On Jun 3, 2015, at 07:45 , Aaron Wood <woody77@gmail.com> wrote:

> I wrote this up on my blog, where I can intersperse text and graphs a bit better:
> 
> http://burntchrome.blogspot.com/2015/06/htb-rate-limiting-not-quite-lining-up.html
> 
> Basically, I ran a series of tcp_download tests, using increasing ingress rates with sqm_scripts, and then used flent's box-plots to put the results into a combined image for comparing.
> 
> On the 3800, it never meets the rate, but it's only off by maybe 5%.  

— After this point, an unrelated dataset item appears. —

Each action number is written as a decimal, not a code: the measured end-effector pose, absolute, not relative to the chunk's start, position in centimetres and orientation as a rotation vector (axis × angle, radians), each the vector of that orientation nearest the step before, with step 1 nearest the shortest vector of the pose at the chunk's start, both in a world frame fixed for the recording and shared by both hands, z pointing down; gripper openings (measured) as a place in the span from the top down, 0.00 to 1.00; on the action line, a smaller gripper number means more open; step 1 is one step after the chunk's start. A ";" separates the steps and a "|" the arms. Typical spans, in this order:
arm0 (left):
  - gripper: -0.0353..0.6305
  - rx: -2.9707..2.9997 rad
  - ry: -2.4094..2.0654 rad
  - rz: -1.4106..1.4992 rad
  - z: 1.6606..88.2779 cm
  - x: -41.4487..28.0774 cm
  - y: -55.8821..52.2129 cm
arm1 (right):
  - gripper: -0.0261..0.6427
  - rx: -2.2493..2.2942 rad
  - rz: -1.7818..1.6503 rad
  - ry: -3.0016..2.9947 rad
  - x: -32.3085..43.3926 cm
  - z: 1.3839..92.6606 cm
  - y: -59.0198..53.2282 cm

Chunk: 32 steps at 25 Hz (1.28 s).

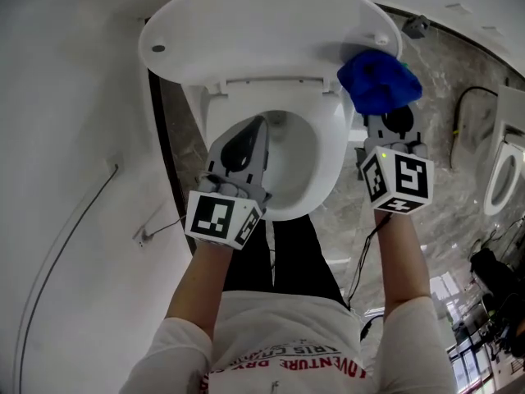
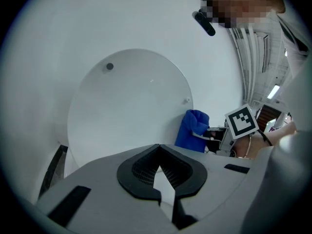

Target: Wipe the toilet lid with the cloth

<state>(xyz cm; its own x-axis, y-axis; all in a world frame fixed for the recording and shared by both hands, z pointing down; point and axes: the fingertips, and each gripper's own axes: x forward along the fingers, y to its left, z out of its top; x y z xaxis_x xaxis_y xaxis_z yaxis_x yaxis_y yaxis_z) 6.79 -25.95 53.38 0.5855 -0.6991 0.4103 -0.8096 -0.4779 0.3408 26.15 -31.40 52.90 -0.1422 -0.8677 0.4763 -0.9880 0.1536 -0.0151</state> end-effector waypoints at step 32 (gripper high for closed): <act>0.94 2.086 -1.429 0.368 59.7 -13.7 -24.2 | 0.83 1.319 0.721 -2.341 -5.4 65.8 -32.2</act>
<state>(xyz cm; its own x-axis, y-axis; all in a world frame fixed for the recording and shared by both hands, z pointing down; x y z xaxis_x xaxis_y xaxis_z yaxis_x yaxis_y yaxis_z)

	As Jonathan pointed out already this is in the range of the difference between raw rates and tcp good put, so nothing to write home about ;)

> But on my new WRT1900AC, it's wildly off, even over the same performance range (I tested it from 80-220Mbps rates in 20Mbps jumps, and saw from 40-150Mbps.

	So you started with the WRT1900AC where the wndr3800 dropped off? I wonder maybe the Belkin is also almost linear for the lower range? I also note we adjust the quantum based on the rates:
from functions .sh:
get_mtu() {
        BW=$2
        F=`cat /sys/class/net/$1/mtu`
        if [ -z "$F" ]
        then
        F=1500
        fi
        if [ $BW -gt 20000 ]
        then
                F=$(($F * 2))
        fi
        if [ $BW -gt 30000 ]
        then
                F=$(($F * 2))
        fi
        if [ $BW -gt 40000 ]
        then
                F=$(($F * 2))
        fi
        if [ $BW -gt 50000 ]
        then
                F=$(($F * 2))
        fi
        if [ $BW -gt 60000 ]
        then
                F=$(($F * 2))
        fi
        if [ $BW -gt 80000 ]
        then
                F=$(($F * 2))
        fi
        echo $F
}

which we use in the htb invocations via this indirection:
LQ="quantum `get_mtu $IFACE $CEIL`”

$TC qdisc add dev $DEV root handle 1: `get_stab_string` htb default 12
$TC class add dev $DEV parent 1: classid 1:1 htb $LQ rate ${CEIL}kbit ceil ${CEIL}kbit `get_htb_adsll_string`
$TC class add dev $DEV parent 1:1 classid 1:10 htb $LQ rate ${CEIL}kbit ceil ${CEIL}kbit prio 0 `get_htb_adsll_string`
$TC class add dev $DEV parent 1:1 classid 1:11 htb $LQ rate 32kbit ceil ${PRIO_RATE}kbit prio 1 `get_htb_adsll_string`
$TC class add dev $DEV parent 1:1 classid 1:12 htb $LQ rate ${BE_RATE}kbit ceil ${BE_CEIL}kbit prio 2 `get_htb_adsll_string`
$TC class add dev $DEV parent 1:1 classid 1:13 htb $LQ rate ${BK_RATE}kbit ceil ${BE_CEIL}kbit prio 3 `get_htb_adsll_string`

So maybe we need to extend the quantum increases beyond 80Mbps to keep things linear?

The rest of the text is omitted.